As I mentioned it is a by-product of Machine Learning, and is impossible to implement without data. In association, there is a sea of data of user ‘transactions’ and seeing the trend in these transactions that occur more often are then converted into rules. Let’s break it down; ‘Transaction’ can be a single shopping cart, the web pages visited by the user during a web session, in general transactions are actions of our customers and the items/objects which are viewed by the users are referred to as items or item-sets of the transactions.
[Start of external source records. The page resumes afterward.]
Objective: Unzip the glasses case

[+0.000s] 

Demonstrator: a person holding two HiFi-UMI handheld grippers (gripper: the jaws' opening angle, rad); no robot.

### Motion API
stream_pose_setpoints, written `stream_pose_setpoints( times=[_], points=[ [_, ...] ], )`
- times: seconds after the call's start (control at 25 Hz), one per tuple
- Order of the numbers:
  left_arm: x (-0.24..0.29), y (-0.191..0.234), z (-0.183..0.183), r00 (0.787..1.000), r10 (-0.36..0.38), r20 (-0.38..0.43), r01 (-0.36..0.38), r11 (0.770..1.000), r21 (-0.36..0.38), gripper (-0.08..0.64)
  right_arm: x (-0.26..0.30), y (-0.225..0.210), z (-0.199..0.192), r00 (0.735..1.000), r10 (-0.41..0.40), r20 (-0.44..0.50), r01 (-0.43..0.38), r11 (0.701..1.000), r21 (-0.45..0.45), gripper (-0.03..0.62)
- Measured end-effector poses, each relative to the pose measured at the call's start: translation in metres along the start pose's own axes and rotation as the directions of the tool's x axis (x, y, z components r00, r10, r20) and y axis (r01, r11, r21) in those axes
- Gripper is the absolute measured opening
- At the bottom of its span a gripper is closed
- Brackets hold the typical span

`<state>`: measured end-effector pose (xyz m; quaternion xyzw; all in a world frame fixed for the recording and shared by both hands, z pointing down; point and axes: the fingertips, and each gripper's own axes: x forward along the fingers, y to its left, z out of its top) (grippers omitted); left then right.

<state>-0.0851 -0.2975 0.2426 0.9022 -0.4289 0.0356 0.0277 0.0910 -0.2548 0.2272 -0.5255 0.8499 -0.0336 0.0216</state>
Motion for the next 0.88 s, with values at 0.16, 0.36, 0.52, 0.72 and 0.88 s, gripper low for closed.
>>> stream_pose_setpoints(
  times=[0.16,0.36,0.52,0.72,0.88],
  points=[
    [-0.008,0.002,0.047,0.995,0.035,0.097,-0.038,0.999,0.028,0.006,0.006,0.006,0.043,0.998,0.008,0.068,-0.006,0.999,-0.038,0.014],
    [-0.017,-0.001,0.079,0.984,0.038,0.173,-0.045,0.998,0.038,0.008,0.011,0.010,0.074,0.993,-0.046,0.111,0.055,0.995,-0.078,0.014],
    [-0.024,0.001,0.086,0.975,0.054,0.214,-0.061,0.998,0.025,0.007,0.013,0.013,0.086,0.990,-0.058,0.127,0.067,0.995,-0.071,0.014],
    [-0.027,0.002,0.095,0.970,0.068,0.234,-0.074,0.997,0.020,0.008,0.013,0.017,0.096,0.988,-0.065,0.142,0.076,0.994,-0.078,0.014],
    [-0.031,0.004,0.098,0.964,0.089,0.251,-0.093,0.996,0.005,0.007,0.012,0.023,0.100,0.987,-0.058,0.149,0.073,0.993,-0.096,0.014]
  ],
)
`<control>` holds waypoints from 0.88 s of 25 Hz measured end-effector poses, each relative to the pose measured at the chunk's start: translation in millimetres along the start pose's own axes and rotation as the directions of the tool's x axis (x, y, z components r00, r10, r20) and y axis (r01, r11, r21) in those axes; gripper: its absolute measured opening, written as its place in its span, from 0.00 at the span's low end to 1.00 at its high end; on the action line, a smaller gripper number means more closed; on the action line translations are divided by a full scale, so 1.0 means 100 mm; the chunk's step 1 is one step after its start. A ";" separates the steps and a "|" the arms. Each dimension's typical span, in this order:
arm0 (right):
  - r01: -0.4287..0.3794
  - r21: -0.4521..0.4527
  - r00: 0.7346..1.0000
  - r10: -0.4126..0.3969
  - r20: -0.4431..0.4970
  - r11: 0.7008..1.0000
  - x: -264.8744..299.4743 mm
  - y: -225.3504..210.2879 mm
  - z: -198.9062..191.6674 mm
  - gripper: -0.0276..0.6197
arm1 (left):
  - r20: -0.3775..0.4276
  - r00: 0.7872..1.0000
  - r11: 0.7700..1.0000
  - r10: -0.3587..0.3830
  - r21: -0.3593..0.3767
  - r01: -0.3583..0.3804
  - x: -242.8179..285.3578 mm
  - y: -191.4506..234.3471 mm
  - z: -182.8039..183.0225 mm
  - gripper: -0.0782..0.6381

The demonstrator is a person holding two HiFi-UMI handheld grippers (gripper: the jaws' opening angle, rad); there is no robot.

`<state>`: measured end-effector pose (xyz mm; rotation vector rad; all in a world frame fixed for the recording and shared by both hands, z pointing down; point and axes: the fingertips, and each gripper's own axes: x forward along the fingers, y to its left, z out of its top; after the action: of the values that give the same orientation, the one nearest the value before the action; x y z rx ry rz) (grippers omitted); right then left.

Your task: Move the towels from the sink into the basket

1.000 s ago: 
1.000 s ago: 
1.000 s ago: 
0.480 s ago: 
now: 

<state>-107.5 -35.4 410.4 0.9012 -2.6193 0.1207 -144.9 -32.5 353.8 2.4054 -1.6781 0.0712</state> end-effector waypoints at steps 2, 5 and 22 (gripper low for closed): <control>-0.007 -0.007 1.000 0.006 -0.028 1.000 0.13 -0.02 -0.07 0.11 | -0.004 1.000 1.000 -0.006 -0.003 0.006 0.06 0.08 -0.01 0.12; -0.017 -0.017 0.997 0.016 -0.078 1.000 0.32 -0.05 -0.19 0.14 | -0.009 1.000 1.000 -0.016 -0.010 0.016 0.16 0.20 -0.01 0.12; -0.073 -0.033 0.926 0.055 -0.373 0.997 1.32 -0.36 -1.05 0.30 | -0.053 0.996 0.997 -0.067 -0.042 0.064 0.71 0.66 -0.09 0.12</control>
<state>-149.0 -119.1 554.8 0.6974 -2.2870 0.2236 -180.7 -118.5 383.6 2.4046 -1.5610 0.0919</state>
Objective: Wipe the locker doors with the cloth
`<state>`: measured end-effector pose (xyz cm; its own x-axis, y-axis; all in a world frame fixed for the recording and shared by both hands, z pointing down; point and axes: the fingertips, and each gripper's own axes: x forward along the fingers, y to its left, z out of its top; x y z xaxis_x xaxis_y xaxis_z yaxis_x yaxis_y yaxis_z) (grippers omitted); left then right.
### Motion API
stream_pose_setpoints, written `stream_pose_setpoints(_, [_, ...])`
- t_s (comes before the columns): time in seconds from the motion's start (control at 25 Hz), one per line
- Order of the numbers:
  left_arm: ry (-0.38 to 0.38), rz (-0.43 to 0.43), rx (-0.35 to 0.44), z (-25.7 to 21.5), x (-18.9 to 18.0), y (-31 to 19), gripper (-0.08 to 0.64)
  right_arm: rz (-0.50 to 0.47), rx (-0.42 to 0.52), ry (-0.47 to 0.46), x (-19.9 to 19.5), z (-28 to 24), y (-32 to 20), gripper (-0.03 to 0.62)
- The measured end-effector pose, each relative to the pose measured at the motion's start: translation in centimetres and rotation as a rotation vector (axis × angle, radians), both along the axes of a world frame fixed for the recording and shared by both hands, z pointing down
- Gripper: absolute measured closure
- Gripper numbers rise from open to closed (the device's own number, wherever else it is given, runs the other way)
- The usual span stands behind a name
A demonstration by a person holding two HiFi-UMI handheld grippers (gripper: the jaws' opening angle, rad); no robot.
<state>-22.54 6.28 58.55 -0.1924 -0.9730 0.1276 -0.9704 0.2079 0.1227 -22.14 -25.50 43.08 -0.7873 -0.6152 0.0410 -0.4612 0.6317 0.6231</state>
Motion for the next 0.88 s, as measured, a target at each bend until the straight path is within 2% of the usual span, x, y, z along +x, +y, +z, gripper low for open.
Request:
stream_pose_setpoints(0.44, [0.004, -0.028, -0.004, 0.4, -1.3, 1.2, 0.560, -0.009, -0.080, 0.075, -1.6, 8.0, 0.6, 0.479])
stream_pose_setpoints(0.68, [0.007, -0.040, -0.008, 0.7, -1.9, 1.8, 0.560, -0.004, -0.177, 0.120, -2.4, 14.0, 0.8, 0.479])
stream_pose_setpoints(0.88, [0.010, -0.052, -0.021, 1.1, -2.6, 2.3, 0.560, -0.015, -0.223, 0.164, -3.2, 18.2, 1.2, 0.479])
These can also be referred to as cart/baskets/bundles with respect to shopping analogy.

Association Rule Mining is thus based on two set of rules:

  1. Look for the transactions where there is a bundle or relevance of association of secondary items to the primary items above a certain threshold of frequency
  2. Convert them into ‘Association Rules’

Let us consider an example of a small database of transactions from a library

0. The Hobbit, The Princess Bride
1. The Princess Bride, The Last Unicorn
2. The Hobbit
3. The Never-ending Story
4. The Last Unicorn
5. The Hobbit, The Princess Bride, The Fellowship of the Ring
6. The Hobbit, The Fellowship of the Rings, The Two Towers, The Return of the King
7. The Fellowship of the Ring, The Two Towers, The Return of the King
8. The Hobbit, The Princess Bride, The Last Unicorn
9. The Last Unicorn, The Never-ending Story

Let us form rules, The Hobbit is in 50% of the transactions in the above listing 5/10. The Princess Bride is 40% of the times 4/10. And both together are bought 30% of the time 3/10. We can say that the support of {The Hobbit, The Princess Bride} is 30%. Out of 5 transactions of The Hobbit 60 % i.e. 3/5 transactions are for The Princess Bride. This 60% is the confidence of the rule we just formed. Thus, we formed a rule that supportThe Hobbit and The Princess bride 30% of the times with confidence being 60%. This states 30% of all the transactions we see are possibly both being bought together. And if The Hobbit is bought, there is 60% chance user might also buy The Princess Bride. Thus, we associate ‘Users who bought The Hobbit, Also bought The Princess Bride’ at the checkout.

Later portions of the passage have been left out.